The global self compacting concrete market is expected to reach a value of over USD 13 billion by 2028, with a CAGR of around 8%.
$13 billion
8%
Asia-Pacific
2021-2028
According to MRFR analysis, the global self compacting concrete market is expected to reach a value of over USD 13 billion by 2028, with a CAGR of around 8%.
Self compacting concrete is made out of a mix of concrete with a moderate viscosity, high deformability, strong segregation resistance, and low yield stress. Self compacting concrete is a very fluid mix with unique characteristics such as a close fit in the mould, no need for tamping after pouring, and the ability to flow freely around impediments and formwork. Self compacting concrete is mostly employed in the precast and repair industries. Furthermore, its application in the building industry has increased. Self compacting concrete has the capacity to flow freely and settle in even the most crowded cracks, as well as set to be reinforced sections that are totally self-weighted.

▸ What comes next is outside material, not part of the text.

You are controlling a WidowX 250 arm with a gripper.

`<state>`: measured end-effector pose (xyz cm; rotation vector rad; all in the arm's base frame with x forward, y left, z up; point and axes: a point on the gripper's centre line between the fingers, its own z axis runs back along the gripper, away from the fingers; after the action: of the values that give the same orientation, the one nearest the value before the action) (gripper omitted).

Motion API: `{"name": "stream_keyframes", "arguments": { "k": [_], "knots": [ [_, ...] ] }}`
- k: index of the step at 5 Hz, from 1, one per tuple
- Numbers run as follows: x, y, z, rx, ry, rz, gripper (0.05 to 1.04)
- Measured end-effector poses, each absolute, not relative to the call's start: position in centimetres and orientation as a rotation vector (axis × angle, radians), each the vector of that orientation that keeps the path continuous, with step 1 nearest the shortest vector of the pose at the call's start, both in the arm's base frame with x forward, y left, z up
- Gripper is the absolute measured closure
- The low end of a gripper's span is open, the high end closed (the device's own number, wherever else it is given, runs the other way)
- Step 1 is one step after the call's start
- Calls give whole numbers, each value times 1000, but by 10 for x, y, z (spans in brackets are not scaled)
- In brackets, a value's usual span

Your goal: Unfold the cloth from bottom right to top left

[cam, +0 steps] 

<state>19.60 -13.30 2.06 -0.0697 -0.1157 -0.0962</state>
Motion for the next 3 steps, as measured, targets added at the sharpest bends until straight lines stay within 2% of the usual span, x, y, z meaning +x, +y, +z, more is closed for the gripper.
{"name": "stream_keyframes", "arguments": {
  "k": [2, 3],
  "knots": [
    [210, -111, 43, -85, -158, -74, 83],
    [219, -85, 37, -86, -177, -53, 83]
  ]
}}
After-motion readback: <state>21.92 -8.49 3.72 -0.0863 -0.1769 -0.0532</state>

Because it saves labour, speeds project deadlines, minimises noise, tackles environmental problems, and assures less equipment wear and tear, the use of self compacting concrete results in lower maintenance, repair, and overhauling costs.
Covid Impact on Self Compacting Concrete Market:
As a consequence of the COVID-19 pandemic slowing in several nations, the sector has seen a drop in demand for its products, resulting in overcapacity. Although the cement industry is projected to weather the storm, long-term viability and competitiveness must be addressed. Companies must cut carbon emissions for long-term profitability; with the cement sector accounting for 7 to 8% of global greenhouse gas emissions, pressure is mounting for the industry to become carbon neutral.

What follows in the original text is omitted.